The JSP code for displaying and adding comments is long, and a large chunk of it is dedicated to pagination. You can view the code in /WEB-INF/jsp/view/ticket/view.jsp. Everything after line 21 displays and adds comments. As you read the code, you will probably determine that you could do even more with the page links (such as adding first and last page links, and not displaying links to every single page if there are many pages). You should quickly realize that duplicating that code everywhere you need paging is not desirable. A custom JSP tag is just the thing to solve this problem, and creating this tag is an exercise left up to you.

You are now ready to test the updated Customer Support application using these steps:

1. If you did not test the application in Chapter 21, make sure you run the create.sql script and add the DataSource resource to Tomcat’s context.xml file. If you did, make sure you add the TicketComment table to the database.

2. Compile the project and start Tomcat from your IDE.

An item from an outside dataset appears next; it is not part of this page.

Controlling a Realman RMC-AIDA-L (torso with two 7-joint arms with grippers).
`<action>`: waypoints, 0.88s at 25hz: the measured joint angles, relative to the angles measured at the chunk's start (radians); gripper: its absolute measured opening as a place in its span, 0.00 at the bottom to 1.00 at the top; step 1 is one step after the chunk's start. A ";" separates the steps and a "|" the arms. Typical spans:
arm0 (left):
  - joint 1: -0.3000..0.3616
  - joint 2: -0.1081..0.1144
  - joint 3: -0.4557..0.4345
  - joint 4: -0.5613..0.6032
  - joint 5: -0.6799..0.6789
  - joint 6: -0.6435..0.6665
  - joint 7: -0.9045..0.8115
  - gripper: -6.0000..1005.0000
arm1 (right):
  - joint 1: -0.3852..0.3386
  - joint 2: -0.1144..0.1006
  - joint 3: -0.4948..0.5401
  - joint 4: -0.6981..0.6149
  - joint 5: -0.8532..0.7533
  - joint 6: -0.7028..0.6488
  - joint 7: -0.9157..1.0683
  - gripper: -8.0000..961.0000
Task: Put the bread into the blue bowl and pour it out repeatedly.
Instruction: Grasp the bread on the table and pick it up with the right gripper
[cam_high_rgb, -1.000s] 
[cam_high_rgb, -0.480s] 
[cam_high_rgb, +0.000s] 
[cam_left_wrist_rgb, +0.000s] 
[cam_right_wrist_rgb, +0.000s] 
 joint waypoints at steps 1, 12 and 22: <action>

3. Go to http://localhost:8080/support/ in your favorite browser, log in, and comment on some of the tickets you created in Chapter 21.

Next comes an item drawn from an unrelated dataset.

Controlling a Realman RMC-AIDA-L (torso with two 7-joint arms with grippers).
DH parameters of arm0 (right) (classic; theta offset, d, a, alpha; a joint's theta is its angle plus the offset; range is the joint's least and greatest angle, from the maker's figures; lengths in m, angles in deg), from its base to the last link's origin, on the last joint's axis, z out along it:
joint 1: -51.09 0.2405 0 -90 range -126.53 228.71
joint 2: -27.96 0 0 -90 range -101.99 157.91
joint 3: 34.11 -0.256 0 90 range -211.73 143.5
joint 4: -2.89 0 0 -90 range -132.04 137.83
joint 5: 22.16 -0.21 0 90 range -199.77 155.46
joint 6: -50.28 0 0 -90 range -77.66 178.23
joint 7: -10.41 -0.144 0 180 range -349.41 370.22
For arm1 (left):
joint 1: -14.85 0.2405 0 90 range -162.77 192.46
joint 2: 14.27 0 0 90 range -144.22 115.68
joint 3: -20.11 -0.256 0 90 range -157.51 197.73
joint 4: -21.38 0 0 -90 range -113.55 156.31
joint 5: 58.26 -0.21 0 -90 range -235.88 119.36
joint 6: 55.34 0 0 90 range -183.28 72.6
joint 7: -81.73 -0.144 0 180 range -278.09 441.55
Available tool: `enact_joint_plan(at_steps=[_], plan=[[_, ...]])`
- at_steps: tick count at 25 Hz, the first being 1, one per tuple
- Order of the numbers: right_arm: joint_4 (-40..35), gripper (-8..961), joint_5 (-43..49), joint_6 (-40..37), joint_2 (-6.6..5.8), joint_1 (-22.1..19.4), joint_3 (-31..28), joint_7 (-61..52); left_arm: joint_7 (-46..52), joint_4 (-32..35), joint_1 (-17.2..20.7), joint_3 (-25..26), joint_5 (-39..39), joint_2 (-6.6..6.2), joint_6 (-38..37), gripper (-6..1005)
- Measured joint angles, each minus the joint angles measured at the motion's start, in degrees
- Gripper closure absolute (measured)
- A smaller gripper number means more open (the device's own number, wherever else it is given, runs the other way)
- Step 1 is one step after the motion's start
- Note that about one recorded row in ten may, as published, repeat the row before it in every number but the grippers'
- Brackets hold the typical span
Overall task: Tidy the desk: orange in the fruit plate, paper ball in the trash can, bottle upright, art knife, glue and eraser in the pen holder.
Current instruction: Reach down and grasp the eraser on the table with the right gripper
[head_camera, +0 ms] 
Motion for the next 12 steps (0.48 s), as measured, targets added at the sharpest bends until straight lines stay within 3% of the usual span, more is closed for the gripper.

4. Create more tickets if you like, and try creating different comments signed in as different users.

5. Add more than 10 comments to a ticket so that you can test pagination. Using Spring Data JPA, you have easily refactored and added comments to the support system.

You may have noticed that the SOAP and RESTful web services are not updated to address creating and returning comments. This, also, is an exercise that is left to you.

SUMMARY

In this chapter, you explored how Spring Data and Spring Data JPA can eliminate the tedious, repetitive task of writing repository code. You learned about creating Spring Data repository interfaces and writing Spring Data query methods, and also how Spring Data creates the implementations for these interfaces on-the-fly. You were briefly introduced to adding custom behavior to Spring Data repositories, which you explore further in the next chapter. Finally, you added comments to support tickets in the Customer Support application with minimal effort thanks to Spring Data and demonstrated how easy it is to paginate data because of Spring Data’s Pageable, Page, and Sort objects.

In the next chapter you learn about various approaches to data searching and explore how to integrate native MySQL full-text searching and universal Apache Lucene full-text searching into your JPA repositories.